Few of us would have expected a stellar football season after seeing all of the offensive weaponry lost after the end of the 2009-2010 season. No more Dex. No more Shay. No more Snead (don't laugh). But, what's this? A troubled Samoan badass of a quarterback in need of some people heppin? Bring him on in! Surely our defense will be able to keep us competitive and, with Masoli, we may be a much more complete team than we first suspected!
Nope. One exploded OleForty ligament and a horrible secondary later, and we're staring a four-win season in the face, all after enduring relentless media scrutiny over Jeremiah Masoli's transfer and the Colonel Reb's final farewell. Optimism, typically at a fever pitch this time of year, can't even bear to grace us with some anticipation of "next year," with our most vital offensive player suffering from a speech impediment and our most vital defensive player suffering from - and this is a recurring theme here - an exploded ligament.
Basketball though would surely re-ignite the fires of passionate fandom! Why, Andy Kennedy's sure to make the dance this year with promising young athletes and a veteran Chris Warren, we convinced ourselves. That was all before inexcuseable non-conference losses (Dayton, Colorado State) and typical underperformance in SEC play led us to yet another NIT berth. The twist of the dagger? Seeing Chris Warren's storied, tournament-free career end with a whimper on a court in Berkely.

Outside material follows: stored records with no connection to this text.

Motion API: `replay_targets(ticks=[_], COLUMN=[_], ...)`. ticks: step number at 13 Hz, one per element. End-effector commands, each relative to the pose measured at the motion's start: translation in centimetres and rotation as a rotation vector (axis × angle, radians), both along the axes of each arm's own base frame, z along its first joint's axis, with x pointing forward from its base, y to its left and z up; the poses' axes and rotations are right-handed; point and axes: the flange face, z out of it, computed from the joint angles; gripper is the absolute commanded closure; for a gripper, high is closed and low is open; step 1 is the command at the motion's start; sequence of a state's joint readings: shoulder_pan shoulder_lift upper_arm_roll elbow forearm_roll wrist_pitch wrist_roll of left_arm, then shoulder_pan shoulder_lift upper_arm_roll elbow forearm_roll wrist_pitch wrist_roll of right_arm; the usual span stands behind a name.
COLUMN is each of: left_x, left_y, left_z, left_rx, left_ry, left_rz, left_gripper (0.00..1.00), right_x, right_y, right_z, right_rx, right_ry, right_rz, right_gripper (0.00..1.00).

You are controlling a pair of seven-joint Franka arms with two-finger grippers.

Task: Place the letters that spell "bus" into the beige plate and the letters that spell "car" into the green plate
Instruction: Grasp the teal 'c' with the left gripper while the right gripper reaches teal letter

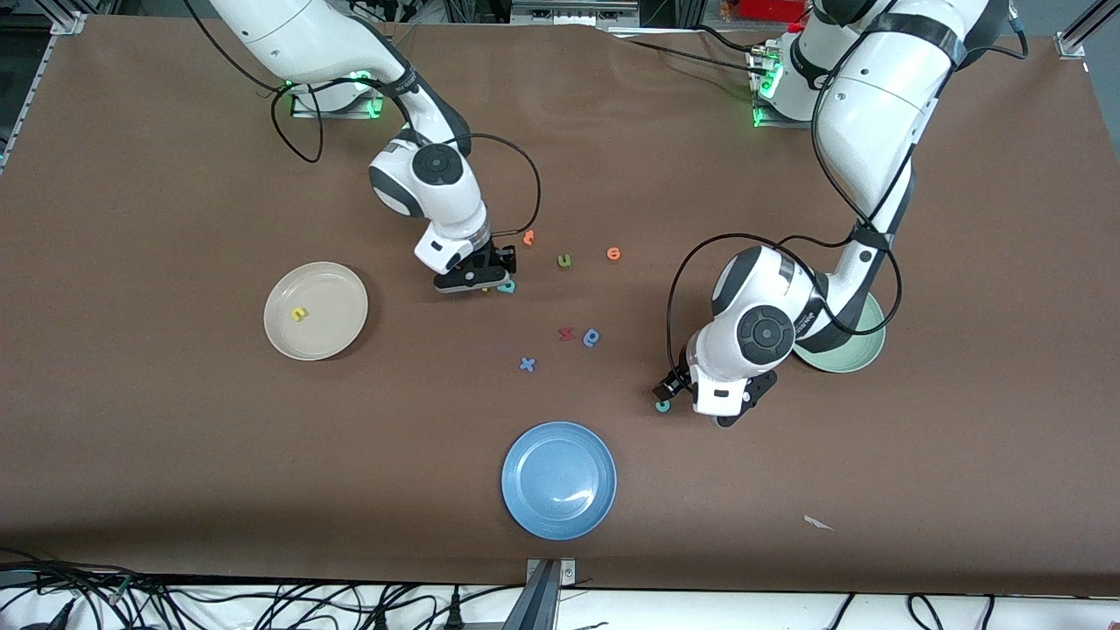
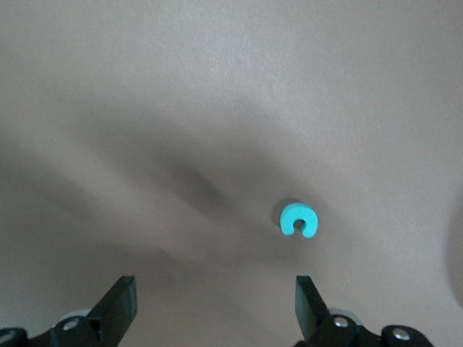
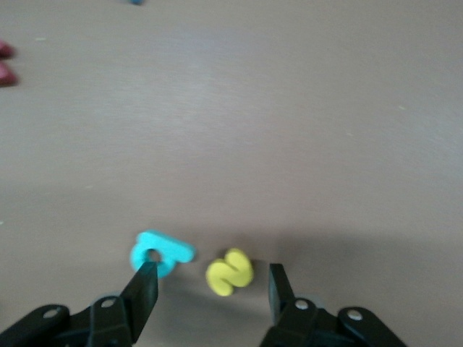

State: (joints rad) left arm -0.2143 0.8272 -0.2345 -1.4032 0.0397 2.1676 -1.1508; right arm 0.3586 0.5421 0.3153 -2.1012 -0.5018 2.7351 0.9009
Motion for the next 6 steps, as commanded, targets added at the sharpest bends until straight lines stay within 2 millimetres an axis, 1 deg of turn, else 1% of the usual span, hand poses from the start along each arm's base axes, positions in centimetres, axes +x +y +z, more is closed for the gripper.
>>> replay_targets(ticks=[1, 2, 3, 5, 6], left_x=[2.3, 2.6, 3.0, 3.5, 3.7], left_y=[-0.5, -1.4, -1.5, -1.5, -1.5], left_z=[-0.3, -1.1, -1.8, -1.9, -2.0], left_rx=[0.015, 0.009, 0.009, 0.003, -0.007], left_ry=[-0.030, -0.033, -0.040, -0.052, -0.072], left_rz=[0.039, 0.049, 0.070, 0.077, 0.083], left_gripper=[0.03, 0.03, 0.04, 0.04, 0.04], right_x=[0.0, 0.2, 0.4, 0.2, 0.4], right_y=[0.7, 0.3, -0.1, -0.3, -0.7], right_z=[-0.6, -0.7, -0.8, -1.0, -1.1], right_rx=[-0.020, -0.029, -0.036, -0.041, -0.049], right_ry=[-0.028, -0.033, -0.037, -0.033, -0.033], right_rz=[0.038, 0.040, 0.039, 0.044, 0.046], right_gripper=[0.29, 0.29, 0.29, 0.29, 0.29])
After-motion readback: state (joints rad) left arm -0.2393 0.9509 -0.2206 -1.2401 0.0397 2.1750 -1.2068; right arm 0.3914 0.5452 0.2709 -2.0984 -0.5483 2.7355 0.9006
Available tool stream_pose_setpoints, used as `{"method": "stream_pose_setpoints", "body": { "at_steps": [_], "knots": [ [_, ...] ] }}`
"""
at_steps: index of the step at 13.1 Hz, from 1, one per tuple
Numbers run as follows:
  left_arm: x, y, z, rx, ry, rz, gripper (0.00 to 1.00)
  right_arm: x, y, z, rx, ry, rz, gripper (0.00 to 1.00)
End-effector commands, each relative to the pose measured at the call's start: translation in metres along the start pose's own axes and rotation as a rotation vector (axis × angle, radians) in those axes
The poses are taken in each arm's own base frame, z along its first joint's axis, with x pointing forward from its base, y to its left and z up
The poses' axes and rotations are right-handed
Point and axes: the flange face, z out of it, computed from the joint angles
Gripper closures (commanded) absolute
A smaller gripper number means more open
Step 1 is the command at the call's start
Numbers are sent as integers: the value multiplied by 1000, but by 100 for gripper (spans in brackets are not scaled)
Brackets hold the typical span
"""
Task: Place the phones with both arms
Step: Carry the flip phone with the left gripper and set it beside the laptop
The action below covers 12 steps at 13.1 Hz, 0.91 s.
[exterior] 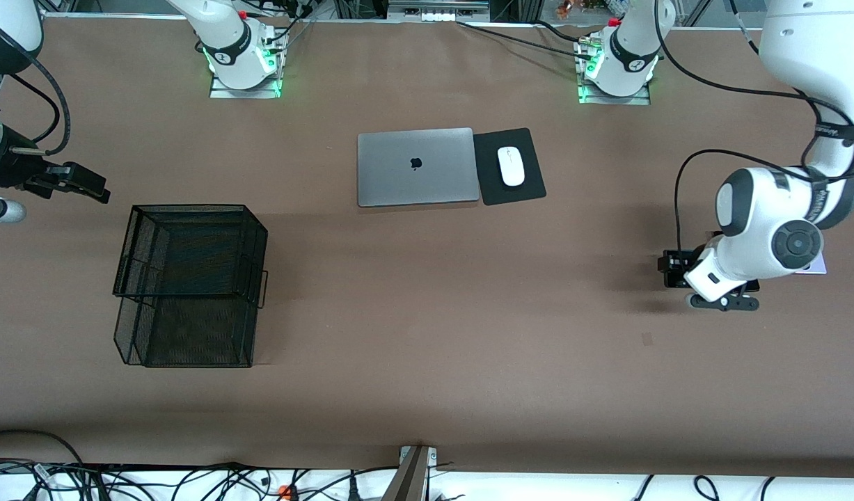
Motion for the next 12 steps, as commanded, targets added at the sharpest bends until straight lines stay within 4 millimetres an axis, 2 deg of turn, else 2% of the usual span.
{"method": "stream_pose_setpoints", "body": {
  "at_steps": [1, 3, 4, 6, 7, 9, 12],
  "knots": [
    [15, 24, -33, -5, 11, 158, 60, -1, -1, -2, 0, 9, 10, 0],
    [18, 35, -44, 5, 20, 284, 61, -1, -2, -2, 0, 9, 8, 0],
    [19, 41, -47, 5, 25, 315, 67, -1, -2, -2, 0, 9, 8, 0],
    [22, 79, -59, 15, 47, 460, 76, -1, -2, -2, 0, 9, 8, 0],
    [22, 101, -62, 22, 52, 521, 76, -1, -3, -2, 0, 11, 7, 0],
    [22, 120, -66, 23, 60, 589, 76, -1, -3, -3, 1, 14, 7, 0],
    [21, 185, -63, 12, 74, 758, 78, -1, -3, -3, 2, 14, 7, 0]
  ]
}}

We then did what we do every spring to ease our collective suffering: we turned to baseball. Which is where we see ourselves today, rooting for a team which cannot conquer a must-win situation behind good pitching and underachieving bats, a story which has rehashed itself in subsequently more humiliating forms really ever since 2005. It's a tough pill to swallow, Rebels, but after being one of the strongest programs in one of the strongest conferences for several seasons, we're maybe the 8th or 9th best team in the league, and some would call even that an optimistic outlook on the situation.
Where to turn next? Armintie Price isn't leading the Lady Rebels to an Elite Eight. Our men's tennis team has, for the first time in nine - NINE! - seasons, lost the SEC West crown (to Mississippi State, no less... talk about insulting an injury). Our softball team is as uninteresting as it has ever been.
As far as I can tell, the most successful athletics program at Ole Miss right now is the men's track team which is currently ranked at #20, good for 6th in the SEC (y'all fight the good fight out there).
The titular question isn't a rhetorical one. I am legitimately curious as to if there has been another time in, at the very least, the past ten years when all Rebel sports were seemingly in a horrific slump. And I don't know what, if anything, can quickly give cause for our Rebel spirits to recover. Unless, of course, it's this man kicking culinary ass on Top Chef Masters:
This year's a wash, folks. Let's ride out this baseball season and see where it takes us. We'll entertain ourselves with the NFL Draft, NBA Playoffs, NHL Playoffs (c'mon, I know I can't be the only one here who'll watch some of it), MLB, and a whole bevy of other non-Ole Miss sports until that first Saturday in the humidity of an early Mississippi autumn Friday's night, where we catch ourselves invading that 10-acre patch of paradise to stake our temporary plot of the most wonderful real estate in all of Dixieland, images of Brandon Bolden demolishing a BYU defender dancing about our bourbon-induced daydreams.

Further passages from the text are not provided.